Sie wollen der Stiftung sechs Provenienzforscher zusätzlich ermöglichen, davon sollen vier für die Kolonialismusaufarbeitung sein. Was soll dort genau geschehen?

Das müssen die Museen entscheiden. Ich möchte dem gesteigerten Auskunftsbedürfnis einer kritischen Öffentlichkeit gerecht werden. Dafür bei den Museen die geeigneten Rahmenbedingungen zu schaffen – darin sehe ich meine Aufgabe. Die Museen, für die ich verantwortlich bin, sollen jedenfalls nicht sagen können, es fehle an Geld und Personal.

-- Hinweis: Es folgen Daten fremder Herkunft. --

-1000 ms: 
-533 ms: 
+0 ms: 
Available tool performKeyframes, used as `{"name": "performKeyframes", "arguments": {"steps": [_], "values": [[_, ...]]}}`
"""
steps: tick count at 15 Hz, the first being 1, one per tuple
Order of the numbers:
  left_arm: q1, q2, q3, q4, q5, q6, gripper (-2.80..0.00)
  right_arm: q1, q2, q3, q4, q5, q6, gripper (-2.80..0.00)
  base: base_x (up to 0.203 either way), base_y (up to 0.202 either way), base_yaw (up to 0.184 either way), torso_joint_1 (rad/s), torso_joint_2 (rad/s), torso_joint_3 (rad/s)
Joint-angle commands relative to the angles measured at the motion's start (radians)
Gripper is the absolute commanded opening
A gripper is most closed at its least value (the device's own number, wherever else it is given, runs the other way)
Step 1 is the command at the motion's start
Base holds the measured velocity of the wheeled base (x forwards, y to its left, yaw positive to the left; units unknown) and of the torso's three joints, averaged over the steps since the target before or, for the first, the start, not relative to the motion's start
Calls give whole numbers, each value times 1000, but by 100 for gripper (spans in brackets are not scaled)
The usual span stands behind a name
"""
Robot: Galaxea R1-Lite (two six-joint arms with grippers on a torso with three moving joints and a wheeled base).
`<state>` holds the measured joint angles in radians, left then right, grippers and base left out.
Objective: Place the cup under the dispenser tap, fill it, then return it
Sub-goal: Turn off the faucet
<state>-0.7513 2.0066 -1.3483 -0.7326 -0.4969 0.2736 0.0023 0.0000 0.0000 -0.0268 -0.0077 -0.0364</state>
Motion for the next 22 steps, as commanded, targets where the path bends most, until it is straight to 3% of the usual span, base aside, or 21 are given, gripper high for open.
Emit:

Die Kunsthistorikerin und Beraterin in diesen Fragen von Emmanuel Macron, Bénédicte Savoy, organisiert für den französischen Präsidenten eine mögliche Rückgabe von Objekten nach Afrika. Die „Zeit“ schreibt, sollte es Ihnen gelingen, sie als die profilierteste Kritikerin des Humboldt-Forums an zentraler Stelle einzubinden, hätten Sie den strukturellen Lapsus korrigiert.

Ich sehe hier keinen Lapsus. Das Humboldt-Forum im Stadtschloss wächst und gedeiht. Beide leben von einer großartigen Geistesgeschichte. Darüber haben sich Merkel und Macron bei ihrem Besuch auf der Baustelle in der vergangenen Woche verständigt. Auf diesem Fundament schauen wir mit diesem Projekt in die Zukunft. Über Personalia und darüber, wie und durch wen er sich beraten lässt, entscheidet künftig der Intendant, der Mitte Mai gewählt werden soll.

Das Gespräch führte Ronja Ringelstein.